TASK GOAL:
Give back the lines of the records exactly, starting at the first and ending at the one with "foot, that would help a great deal.".

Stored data
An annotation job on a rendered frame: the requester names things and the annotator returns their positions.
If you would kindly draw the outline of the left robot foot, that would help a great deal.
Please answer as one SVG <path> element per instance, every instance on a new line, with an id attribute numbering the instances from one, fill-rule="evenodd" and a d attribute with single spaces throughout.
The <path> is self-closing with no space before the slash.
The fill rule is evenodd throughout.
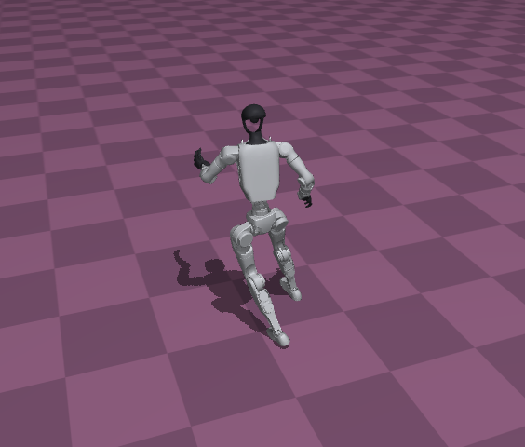
<path id="1" fill-rule="evenodd" d="M 267 332 L 268 336 L 269 336 L 272 340 L 278 342 L 281 346 L 288 345 L 289 342 L 290 342 L 289 337 L 288 337 L 284 332 L 281 333 L 279 330 L 277 330 L 277 332 L 278 332 L 279 335 L 278 335 L 278 336 L 275 336 L 275 334 L 274 334 L 274 332 L 273 332 L 273 330 L 272 330 L 271 327 L 269 327 L 269 328 L 266 330 L 266 332 Z"/>

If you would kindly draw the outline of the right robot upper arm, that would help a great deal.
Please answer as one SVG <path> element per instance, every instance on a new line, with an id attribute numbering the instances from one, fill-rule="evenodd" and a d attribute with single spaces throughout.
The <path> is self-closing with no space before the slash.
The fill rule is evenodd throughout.
<path id="1" fill-rule="evenodd" d="M 291 144 L 288 142 L 277 142 L 276 144 L 279 149 L 279 157 L 286 158 L 289 166 L 299 175 L 297 180 L 300 186 L 307 187 L 311 184 L 315 179 L 296 154 Z"/>

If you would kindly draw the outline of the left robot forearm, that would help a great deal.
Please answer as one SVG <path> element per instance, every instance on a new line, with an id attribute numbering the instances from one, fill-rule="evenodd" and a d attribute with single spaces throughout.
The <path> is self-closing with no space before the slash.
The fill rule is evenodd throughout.
<path id="1" fill-rule="evenodd" d="M 200 174 L 199 174 L 199 177 L 202 177 L 205 172 L 208 170 L 209 166 L 205 166 L 204 164 L 202 164 L 202 169 L 200 171 Z"/>

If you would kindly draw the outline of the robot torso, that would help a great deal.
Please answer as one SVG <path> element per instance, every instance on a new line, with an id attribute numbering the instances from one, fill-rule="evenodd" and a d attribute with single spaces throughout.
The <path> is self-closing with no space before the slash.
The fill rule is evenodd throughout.
<path id="1" fill-rule="evenodd" d="M 276 227 L 276 215 L 267 200 L 275 199 L 279 187 L 279 149 L 271 137 L 266 144 L 250 145 L 246 142 L 241 140 L 237 145 L 236 165 L 240 188 L 252 204 L 246 219 L 252 224 L 255 237 Z"/>

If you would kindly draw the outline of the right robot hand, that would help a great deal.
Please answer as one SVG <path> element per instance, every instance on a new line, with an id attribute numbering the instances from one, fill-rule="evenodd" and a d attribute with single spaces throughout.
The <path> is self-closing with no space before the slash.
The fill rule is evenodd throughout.
<path id="1" fill-rule="evenodd" d="M 309 203 L 309 205 L 308 205 L 308 206 L 306 206 L 306 208 L 308 208 L 308 207 L 312 206 L 312 199 L 311 199 L 311 195 L 310 195 L 309 197 L 304 197 L 304 198 L 302 198 L 302 200 L 303 200 L 303 201 L 307 201 L 307 202 L 305 202 L 305 203 L 304 203 L 304 205 L 305 205 L 305 204 L 308 204 L 308 203 Z"/>

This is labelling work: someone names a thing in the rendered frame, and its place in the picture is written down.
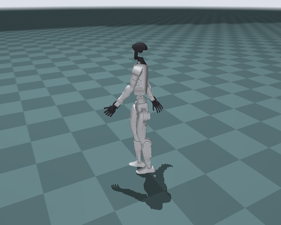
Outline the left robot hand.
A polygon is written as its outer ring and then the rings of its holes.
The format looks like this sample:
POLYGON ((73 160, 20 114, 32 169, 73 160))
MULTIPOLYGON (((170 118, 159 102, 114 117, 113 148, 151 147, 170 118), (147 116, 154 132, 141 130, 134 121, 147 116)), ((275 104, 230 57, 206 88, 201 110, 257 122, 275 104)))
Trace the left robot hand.
POLYGON ((115 101, 110 107, 105 107, 104 109, 106 109, 106 108, 108 108, 108 110, 106 110, 104 113, 106 113, 106 115, 108 114, 108 116, 110 115, 110 117, 115 113, 115 111, 116 111, 116 109, 118 108, 118 107, 116 107, 114 104, 116 103, 117 101, 115 101))

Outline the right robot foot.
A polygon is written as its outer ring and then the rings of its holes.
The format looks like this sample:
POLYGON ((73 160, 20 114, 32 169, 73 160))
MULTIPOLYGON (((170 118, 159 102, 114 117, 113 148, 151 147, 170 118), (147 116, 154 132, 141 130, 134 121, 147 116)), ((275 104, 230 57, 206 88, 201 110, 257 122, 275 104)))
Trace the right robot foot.
POLYGON ((130 162, 129 165, 135 166, 135 167, 145 167, 146 166, 144 161, 141 161, 141 163, 137 163, 137 161, 130 162))

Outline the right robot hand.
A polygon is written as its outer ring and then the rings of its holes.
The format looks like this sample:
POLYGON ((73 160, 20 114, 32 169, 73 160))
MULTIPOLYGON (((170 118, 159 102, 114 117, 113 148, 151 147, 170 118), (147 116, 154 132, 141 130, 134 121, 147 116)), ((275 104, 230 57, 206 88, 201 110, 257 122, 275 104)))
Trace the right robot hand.
POLYGON ((156 111, 157 111, 157 113, 158 113, 158 110, 159 110, 159 112, 160 112, 160 110, 162 111, 162 109, 163 109, 163 107, 162 107, 162 105, 156 100, 156 98, 154 97, 154 101, 151 101, 152 102, 152 104, 153 104, 153 111, 154 111, 154 107, 156 108, 156 111), (160 107, 161 106, 161 107, 160 107), (158 108, 158 110, 157 110, 157 108, 158 108), (159 109, 160 108, 160 109, 159 109), (161 109, 162 108, 162 109, 161 109))

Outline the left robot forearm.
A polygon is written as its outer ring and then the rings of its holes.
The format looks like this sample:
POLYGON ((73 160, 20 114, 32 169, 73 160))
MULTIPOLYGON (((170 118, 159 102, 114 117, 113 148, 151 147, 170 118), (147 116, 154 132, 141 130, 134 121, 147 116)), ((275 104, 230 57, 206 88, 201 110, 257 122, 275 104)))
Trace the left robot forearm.
POLYGON ((114 105, 116 107, 119 107, 123 103, 123 101, 125 101, 129 97, 131 91, 131 88, 126 87, 125 91, 122 92, 122 95, 118 98, 117 102, 114 105))

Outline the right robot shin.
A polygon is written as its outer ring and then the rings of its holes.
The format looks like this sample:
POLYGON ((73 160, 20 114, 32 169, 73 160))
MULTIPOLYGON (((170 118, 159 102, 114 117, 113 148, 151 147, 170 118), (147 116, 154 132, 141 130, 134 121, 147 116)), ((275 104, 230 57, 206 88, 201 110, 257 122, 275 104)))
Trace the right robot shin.
POLYGON ((136 141, 134 137, 133 137, 133 142, 134 142, 134 149, 136 153, 137 163, 141 163, 141 156, 142 156, 141 143, 136 141))

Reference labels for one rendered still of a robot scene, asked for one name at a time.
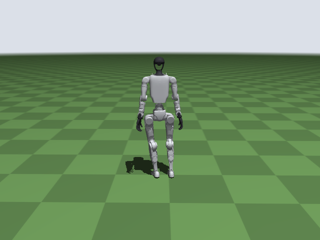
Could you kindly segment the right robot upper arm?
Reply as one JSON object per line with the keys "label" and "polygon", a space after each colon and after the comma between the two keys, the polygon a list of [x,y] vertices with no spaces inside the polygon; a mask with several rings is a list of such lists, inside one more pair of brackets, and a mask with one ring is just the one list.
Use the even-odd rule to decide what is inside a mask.
{"label": "right robot upper arm", "polygon": [[172,91],[171,98],[172,100],[178,100],[177,80],[173,76],[168,76],[168,77],[169,77],[169,82],[171,83],[171,91]]}

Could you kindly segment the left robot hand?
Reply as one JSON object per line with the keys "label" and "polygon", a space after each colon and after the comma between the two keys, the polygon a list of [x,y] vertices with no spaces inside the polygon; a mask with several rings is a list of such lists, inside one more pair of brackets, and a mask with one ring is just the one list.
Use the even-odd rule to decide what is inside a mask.
{"label": "left robot hand", "polygon": [[142,131],[141,128],[140,128],[140,126],[143,127],[142,124],[141,124],[141,121],[142,121],[143,117],[141,117],[141,116],[142,116],[142,114],[139,113],[139,114],[138,114],[138,117],[137,117],[138,120],[137,120],[137,122],[136,122],[136,129],[137,129],[138,131],[140,131],[140,132]]}

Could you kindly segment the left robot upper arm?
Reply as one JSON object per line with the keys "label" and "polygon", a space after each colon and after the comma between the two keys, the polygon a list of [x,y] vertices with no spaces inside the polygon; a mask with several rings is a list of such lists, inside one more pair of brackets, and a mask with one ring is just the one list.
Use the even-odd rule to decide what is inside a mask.
{"label": "left robot upper arm", "polygon": [[147,83],[150,82],[150,76],[146,76],[142,79],[142,82],[141,82],[141,101],[146,101],[147,100],[147,89],[148,89],[148,86],[147,86]]}

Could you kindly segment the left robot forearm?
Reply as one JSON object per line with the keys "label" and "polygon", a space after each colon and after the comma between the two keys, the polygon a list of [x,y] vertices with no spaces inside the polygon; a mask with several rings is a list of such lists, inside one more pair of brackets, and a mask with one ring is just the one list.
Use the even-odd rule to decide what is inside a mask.
{"label": "left robot forearm", "polygon": [[144,111],[145,111],[145,102],[141,101],[141,95],[140,95],[140,99],[139,99],[139,110],[138,110],[138,114],[141,113],[141,118],[144,117]]}

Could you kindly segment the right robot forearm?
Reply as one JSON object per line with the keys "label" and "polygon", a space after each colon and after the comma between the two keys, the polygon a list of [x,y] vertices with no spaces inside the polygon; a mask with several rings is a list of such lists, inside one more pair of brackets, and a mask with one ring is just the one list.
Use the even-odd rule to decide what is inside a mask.
{"label": "right robot forearm", "polygon": [[176,114],[176,116],[178,116],[177,115],[177,113],[180,113],[180,114],[182,114],[181,113],[181,108],[180,108],[180,99],[179,99],[179,95],[177,94],[177,97],[178,97],[178,100],[175,100],[174,102],[173,102],[173,104],[174,104],[174,108],[175,108],[175,114]]}

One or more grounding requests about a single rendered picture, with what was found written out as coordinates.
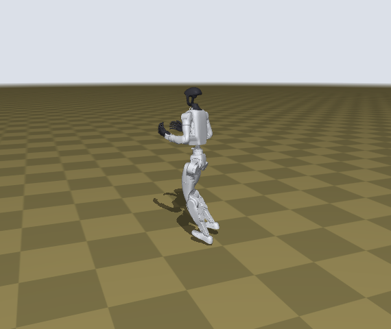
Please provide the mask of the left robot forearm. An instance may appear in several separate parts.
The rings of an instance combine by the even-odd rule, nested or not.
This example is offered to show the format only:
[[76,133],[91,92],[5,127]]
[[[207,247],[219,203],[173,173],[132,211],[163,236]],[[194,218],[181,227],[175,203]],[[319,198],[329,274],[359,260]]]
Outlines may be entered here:
[[178,145],[185,142],[185,137],[184,136],[176,136],[174,134],[168,135],[168,134],[165,133],[165,139],[167,139],[169,142],[173,142],[173,143],[176,143]]

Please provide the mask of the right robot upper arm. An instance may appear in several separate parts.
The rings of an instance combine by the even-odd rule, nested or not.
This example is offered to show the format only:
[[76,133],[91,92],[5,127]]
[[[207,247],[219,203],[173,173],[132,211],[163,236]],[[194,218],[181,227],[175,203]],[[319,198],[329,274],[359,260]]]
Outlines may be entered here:
[[211,129],[211,124],[209,122],[209,114],[206,112],[206,119],[207,119],[207,138],[210,139],[213,135],[212,129]]

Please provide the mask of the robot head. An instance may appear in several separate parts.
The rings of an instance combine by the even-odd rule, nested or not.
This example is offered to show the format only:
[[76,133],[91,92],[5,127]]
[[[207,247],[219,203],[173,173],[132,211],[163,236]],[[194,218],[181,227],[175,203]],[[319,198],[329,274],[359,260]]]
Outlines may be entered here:
[[[202,91],[199,89],[199,88],[196,88],[196,87],[191,87],[191,88],[188,88],[186,91],[185,91],[185,95],[187,97],[187,105],[188,106],[191,106],[193,108],[193,110],[202,110],[198,103],[194,103],[194,99],[197,97],[197,95],[201,95],[202,94]],[[189,97],[191,97],[191,103],[189,103]]]

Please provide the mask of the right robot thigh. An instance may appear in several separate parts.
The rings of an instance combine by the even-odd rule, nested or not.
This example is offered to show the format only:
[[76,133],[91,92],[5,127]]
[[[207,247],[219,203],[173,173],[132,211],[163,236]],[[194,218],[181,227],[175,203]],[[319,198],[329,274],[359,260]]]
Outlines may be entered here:
[[[207,165],[208,165],[208,162],[206,161],[205,166],[204,166],[203,168],[199,169],[199,170],[198,170],[198,173],[197,173],[196,175],[194,175],[194,178],[195,178],[194,187],[195,187],[195,185],[198,183],[198,180],[199,180],[200,175],[201,175],[201,170],[202,170],[202,171],[205,170],[206,167],[207,167]],[[194,190],[193,190],[193,196],[194,196],[194,197],[197,197],[197,198],[199,197],[199,192],[198,192],[195,188],[194,188]]]

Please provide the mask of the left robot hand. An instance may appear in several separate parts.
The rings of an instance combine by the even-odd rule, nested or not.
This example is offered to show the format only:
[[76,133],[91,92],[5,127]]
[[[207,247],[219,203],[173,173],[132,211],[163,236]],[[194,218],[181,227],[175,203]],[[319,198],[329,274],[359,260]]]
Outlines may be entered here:
[[165,133],[168,134],[168,135],[170,135],[171,133],[165,130],[163,124],[164,124],[163,122],[162,122],[162,123],[159,123],[158,133],[159,133],[161,136],[165,137]]

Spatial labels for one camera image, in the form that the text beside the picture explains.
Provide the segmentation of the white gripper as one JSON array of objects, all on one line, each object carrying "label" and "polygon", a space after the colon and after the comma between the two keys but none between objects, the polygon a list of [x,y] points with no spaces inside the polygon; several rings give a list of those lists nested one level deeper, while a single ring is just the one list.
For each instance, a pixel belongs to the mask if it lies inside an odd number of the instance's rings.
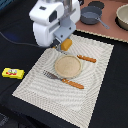
[{"label": "white gripper", "polygon": [[[62,3],[36,3],[29,13],[33,32],[39,46],[48,47],[55,39],[54,32],[60,27],[64,16]],[[80,19],[80,5],[74,3],[68,16],[74,23]]]}]

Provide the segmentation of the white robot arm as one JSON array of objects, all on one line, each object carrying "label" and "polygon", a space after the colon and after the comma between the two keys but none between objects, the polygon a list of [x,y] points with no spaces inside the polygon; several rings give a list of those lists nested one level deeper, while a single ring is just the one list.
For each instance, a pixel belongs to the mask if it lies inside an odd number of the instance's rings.
[{"label": "white robot arm", "polygon": [[80,19],[80,3],[78,0],[38,0],[29,16],[37,44],[55,46],[75,31]]}]

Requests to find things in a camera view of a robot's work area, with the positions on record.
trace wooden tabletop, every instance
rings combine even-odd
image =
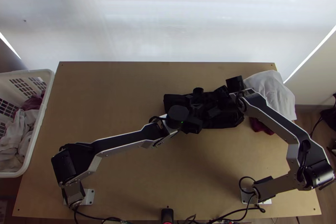
[[[61,62],[14,216],[72,219],[63,205],[50,159],[60,146],[136,131],[164,114],[163,95],[205,91],[225,79],[276,69],[273,63]],[[180,133],[155,149],[137,148],[105,158],[82,181],[95,189],[92,206],[80,211],[99,217],[158,220],[170,206],[175,219],[197,214],[213,219],[244,208],[238,180],[278,177],[289,170],[288,145],[278,136],[254,133],[248,120],[232,129]],[[278,194],[266,213],[247,218],[321,214],[314,190]],[[239,218],[242,213],[233,215]]]

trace white plastic basket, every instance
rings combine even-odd
[[[0,138],[5,134],[6,122],[13,120],[13,114],[23,105],[24,101],[33,95],[40,95],[45,90],[22,167],[16,172],[0,172],[0,178],[18,177],[27,170],[45,115],[54,76],[53,71],[49,69],[0,74]]]

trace white curtain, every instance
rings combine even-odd
[[[275,62],[285,79],[335,24],[335,0],[0,0],[0,32],[30,69]]]

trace white towel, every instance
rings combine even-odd
[[[269,70],[253,74],[244,80],[247,88],[264,96],[268,105],[275,111],[282,114],[288,120],[296,120],[295,96],[284,85],[280,73],[275,70]]]
[[[22,109],[19,109],[14,117],[14,121],[6,123],[6,133],[0,139],[0,160],[7,160],[14,157],[18,145],[21,142],[22,136],[24,136],[29,127],[25,120],[25,113]]]
[[[39,110],[19,109],[13,122],[6,123],[6,133],[0,139],[0,170],[14,172],[21,168],[27,153],[33,126]]]

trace maroon cloth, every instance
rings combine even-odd
[[[43,90],[40,95],[33,95],[29,99],[27,99],[23,105],[20,107],[22,110],[27,111],[30,109],[39,109],[43,100],[43,97],[45,95],[45,91]],[[12,114],[12,118],[14,118],[16,112],[19,109],[15,110],[14,113]]]
[[[250,117],[249,118],[249,123],[250,123],[252,129],[254,130],[254,132],[264,131],[265,133],[267,133],[269,135],[274,134],[274,132],[272,130],[270,130],[268,127],[266,127],[265,124],[260,122],[257,118]]]

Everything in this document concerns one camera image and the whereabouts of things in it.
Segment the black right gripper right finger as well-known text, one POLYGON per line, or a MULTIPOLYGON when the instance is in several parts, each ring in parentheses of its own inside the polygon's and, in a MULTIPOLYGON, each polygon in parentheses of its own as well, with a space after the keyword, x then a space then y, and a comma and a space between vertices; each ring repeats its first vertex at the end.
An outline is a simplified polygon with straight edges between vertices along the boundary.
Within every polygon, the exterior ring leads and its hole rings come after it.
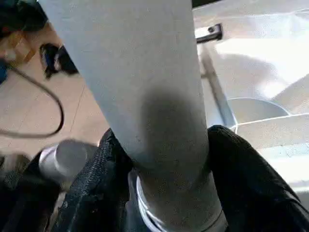
POLYGON ((229 128, 208 128, 209 159, 229 232, 307 232, 309 212, 271 165, 229 128))

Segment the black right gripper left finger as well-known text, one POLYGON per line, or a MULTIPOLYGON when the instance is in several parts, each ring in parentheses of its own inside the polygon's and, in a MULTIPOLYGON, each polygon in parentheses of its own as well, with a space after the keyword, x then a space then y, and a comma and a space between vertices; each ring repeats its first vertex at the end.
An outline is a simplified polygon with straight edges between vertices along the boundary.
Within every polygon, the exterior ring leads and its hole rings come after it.
POLYGON ((52 231, 124 231, 127 176, 132 167, 131 159, 108 129, 66 193, 52 231))

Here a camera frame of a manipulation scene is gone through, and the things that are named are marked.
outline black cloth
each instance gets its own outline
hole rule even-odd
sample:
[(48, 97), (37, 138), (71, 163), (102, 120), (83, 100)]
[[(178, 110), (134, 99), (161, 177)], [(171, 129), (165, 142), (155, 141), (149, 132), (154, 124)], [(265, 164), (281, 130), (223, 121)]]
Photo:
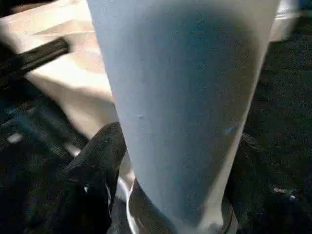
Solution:
[(312, 233), (311, 59), (311, 19), (269, 46), (227, 186), (243, 233)]
[[(0, 52), (0, 62), (15, 55), (4, 43)], [(68, 144), (82, 149), (76, 158)], [(10, 80), (0, 87), (0, 233), (106, 233), (125, 151), (119, 123), (88, 141), (32, 83)]]

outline black fabric
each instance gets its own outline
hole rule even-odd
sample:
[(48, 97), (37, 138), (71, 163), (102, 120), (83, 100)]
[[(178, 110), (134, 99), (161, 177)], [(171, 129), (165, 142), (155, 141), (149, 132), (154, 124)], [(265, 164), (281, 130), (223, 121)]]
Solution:
[(242, 233), (312, 233), (312, 21), (271, 43), (227, 186)]
[[(82, 149), (76, 158), (67, 144)], [(119, 123), (88, 141), (32, 83), (10, 80), (0, 90), (0, 233), (106, 233), (125, 151)]]

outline white surface
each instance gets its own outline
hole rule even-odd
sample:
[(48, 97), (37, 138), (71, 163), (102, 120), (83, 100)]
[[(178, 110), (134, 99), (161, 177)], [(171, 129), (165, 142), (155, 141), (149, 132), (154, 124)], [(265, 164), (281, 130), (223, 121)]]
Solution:
[(28, 79), (55, 99), (89, 138), (103, 125), (117, 121), (86, 1), (58, 0), (1, 18), (0, 25), (18, 53), (66, 36), (73, 52), (33, 70)]

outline black handle
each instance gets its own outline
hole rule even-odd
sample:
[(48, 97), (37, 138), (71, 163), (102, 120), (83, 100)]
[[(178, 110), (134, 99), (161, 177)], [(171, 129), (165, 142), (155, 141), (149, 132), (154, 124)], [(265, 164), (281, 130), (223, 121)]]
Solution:
[(42, 46), (18, 54), (0, 63), (0, 86), (10, 78), (25, 75), (54, 59), (70, 52), (70, 45), (64, 38), (55, 39)]

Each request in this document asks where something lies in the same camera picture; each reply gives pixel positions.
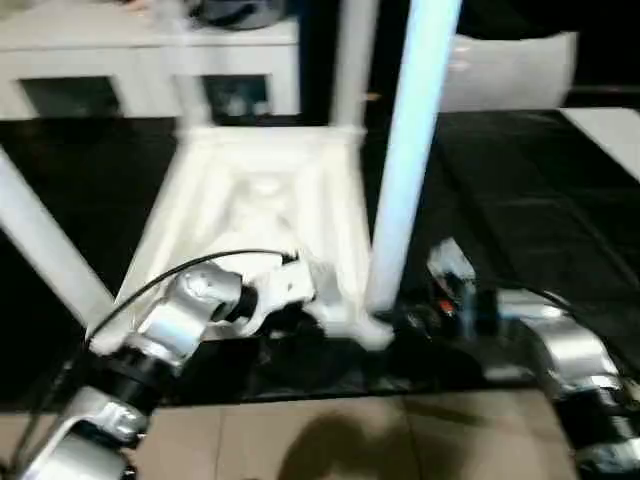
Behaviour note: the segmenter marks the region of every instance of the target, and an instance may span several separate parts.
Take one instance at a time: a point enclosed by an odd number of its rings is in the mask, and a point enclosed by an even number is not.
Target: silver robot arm
[[[456,340],[473,345],[494,337],[536,378],[582,478],[640,478],[640,404],[602,340],[576,321],[566,301],[526,289],[478,292],[473,267],[453,239],[432,250],[428,267],[451,300],[446,318],[457,324]]]
[[[75,394],[16,478],[135,478],[122,449],[144,438],[154,409],[205,335],[254,335],[270,313],[292,303],[302,303],[328,336],[350,337],[369,349],[392,339],[390,327],[355,315],[327,266],[296,260],[245,285],[214,263],[196,265],[175,276],[123,344],[104,357],[104,368]]]

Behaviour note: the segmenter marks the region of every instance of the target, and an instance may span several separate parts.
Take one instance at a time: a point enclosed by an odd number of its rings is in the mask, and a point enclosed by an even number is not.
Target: black table surface
[[[3,148],[114,293],[175,151],[173,129],[168,119],[0,123]],[[371,131],[362,148],[371,226],[386,137],[385,130]],[[420,202],[401,299],[424,287],[429,249],[453,236],[479,277],[518,280],[568,298],[625,372],[640,371],[640,226],[634,222],[640,186],[561,114],[441,115]],[[0,408],[19,410],[46,386],[82,331],[6,236],[0,258]],[[208,344],[169,402],[491,386],[467,355],[421,340],[405,338],[371,356],[314,332],[300,338]]]

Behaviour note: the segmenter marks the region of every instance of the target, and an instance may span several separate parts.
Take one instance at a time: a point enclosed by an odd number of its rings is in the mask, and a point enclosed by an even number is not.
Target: white cabinet
[[[38,88],[49,83],[50,96],[55,96],[61,85],[55,80],[70,78],[106,80],[123,116],[177,116],[174,77],[185,71],[204,81],[260,76],[271,114],[299,113],[295,19],[259,30],[203,28],[188,35],[191,61],[178,65],[163,48],[174,39],[158,30],[150,12],[131,13],[112,3],[48,0],[15,13],[0,21],[0,118],[38,116],[25,88],[29,80],[51,79],[38,82]]]

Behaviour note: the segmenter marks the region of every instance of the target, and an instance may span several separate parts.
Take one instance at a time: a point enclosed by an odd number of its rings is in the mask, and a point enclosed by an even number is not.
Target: black cable
[[[226,252],[217,252],[211,253],[208,255],[204,255],[202,257],[194,258],[189,260],[188,262],[184,262],[176,267],[173,267],[170,270],[158,275],[154,279],[150,280],[148,283],[140,287],[138,290],[133,292],[126,300],[124,300],[120,305],[114,308],[111,313],[109,313],[106,317],[104,317],[98,325],[91,331],[91,333],[87,336],[87,338],[81,343],[76,352],[71,356],[69,360],[64,362],[58,374],[54,378],[51,383],[50,388],[37,400],[37,403],[34,408],[31,409],[29,422],[27,426],[22,432],[20,439],[18,440],[16,447],[11,455],[11,460],[9,462],[8,472],[13,474],[17,471],[21,459],[24,453],[25,448],[31,441],[31,437],[35,430],[38,428],[38,424],[40,423],[40,418],[42,417],[42,413],[46,411],[50,406],[56,395],[60,391],[61,387],[64,385],[66,380],[70,377],[73,370],[75,370],[76,365],[79,360],[90,350],[91,342],[96,338],[96,336],[104,330],[104,328],[109,325],[115,318],[118,317],[123,311],[129,308],[138,298],[147,293],[156,285],[162,283],[167,278],[172,277],[188,268],[191,268],[195,265],[199,265],[204,262],[208,262],[210,260],[215,260],[217,258],[222,257],[230,257],[233,255],[246,255],[246,254],[267,254],[267,255],[278,255],[282,257],[283,263],[286,263],[291,259],[291,255],[278,252],[275,250],[263,250],[263,249],[243,249],[243,250],[229,250]]]

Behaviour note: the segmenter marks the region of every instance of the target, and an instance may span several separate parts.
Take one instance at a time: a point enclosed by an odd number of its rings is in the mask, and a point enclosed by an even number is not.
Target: tile floor
[[[24,423],[0,416],[6,458]],[[133,455],[142,479],[575,479],[533,391],[165,409]]]

SOLUTION FOR THIS PROBLEM:
An annotation job on a rendered frame: the requester names things and the annotator returns their positions.
If you would kindly draw the outline of the left robot foot, that would help a great deal.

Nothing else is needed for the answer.